The clustering starts at the lowest tree level, where all possible pairs of cells are ranked according to the predicted probability that they are sisters. At each consecutive level, pairwise comparison is performed between each lower level cluster by calculating the maximum probability between any elements of two clusters. Pairs of clusters are ordered again according to this probability and are assumed to have the same parent-node if it’s value is above the estimated threshold for this level. This process was repeated until one or two clusters were left.

Figure 2. AMbeRland approach for clustetering cells based on predicted probabilities that cells are sister cells.

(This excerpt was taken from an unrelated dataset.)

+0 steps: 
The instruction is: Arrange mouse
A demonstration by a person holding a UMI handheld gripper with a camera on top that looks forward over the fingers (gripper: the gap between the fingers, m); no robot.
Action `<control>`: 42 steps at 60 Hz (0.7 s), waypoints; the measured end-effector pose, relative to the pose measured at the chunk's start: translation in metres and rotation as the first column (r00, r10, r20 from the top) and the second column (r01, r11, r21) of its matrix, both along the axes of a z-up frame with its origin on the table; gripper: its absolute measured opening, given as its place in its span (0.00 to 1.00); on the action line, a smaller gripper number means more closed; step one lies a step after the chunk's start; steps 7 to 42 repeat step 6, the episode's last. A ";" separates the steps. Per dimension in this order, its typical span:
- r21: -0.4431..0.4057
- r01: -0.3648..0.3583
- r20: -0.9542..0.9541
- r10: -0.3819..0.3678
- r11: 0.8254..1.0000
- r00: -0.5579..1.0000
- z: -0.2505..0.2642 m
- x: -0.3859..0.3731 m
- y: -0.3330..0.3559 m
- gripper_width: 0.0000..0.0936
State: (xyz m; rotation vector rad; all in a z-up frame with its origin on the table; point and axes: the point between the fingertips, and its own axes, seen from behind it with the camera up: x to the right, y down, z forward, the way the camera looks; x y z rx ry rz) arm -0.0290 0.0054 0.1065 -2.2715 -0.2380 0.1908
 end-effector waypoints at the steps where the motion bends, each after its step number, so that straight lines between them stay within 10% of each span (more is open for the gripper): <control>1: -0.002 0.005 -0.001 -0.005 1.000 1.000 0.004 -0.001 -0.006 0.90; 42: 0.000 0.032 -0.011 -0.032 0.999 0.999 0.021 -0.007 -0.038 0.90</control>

During the tree construction, the ground truth was used to evaluate a set of decreasing thresholds corresponding to how any two individual clusters of cells were related at different levels of the lineage tree.

Usage

To reproduce AMbeRland's submission for Subchallenge 1:

Rscript run.R

By default, the code will use fitted model. To fit the model based on training data, change:

  use.trained.model<-FALSE

To write results into spreadsheet, change:

  write.results.to.file<-TRUE

To explore influence of threshold values, run:

    Rscript thresholds.R

This will calculate distribution and mean of the Robinson-Foulds distance and the triplets distance for training data for a given threshold.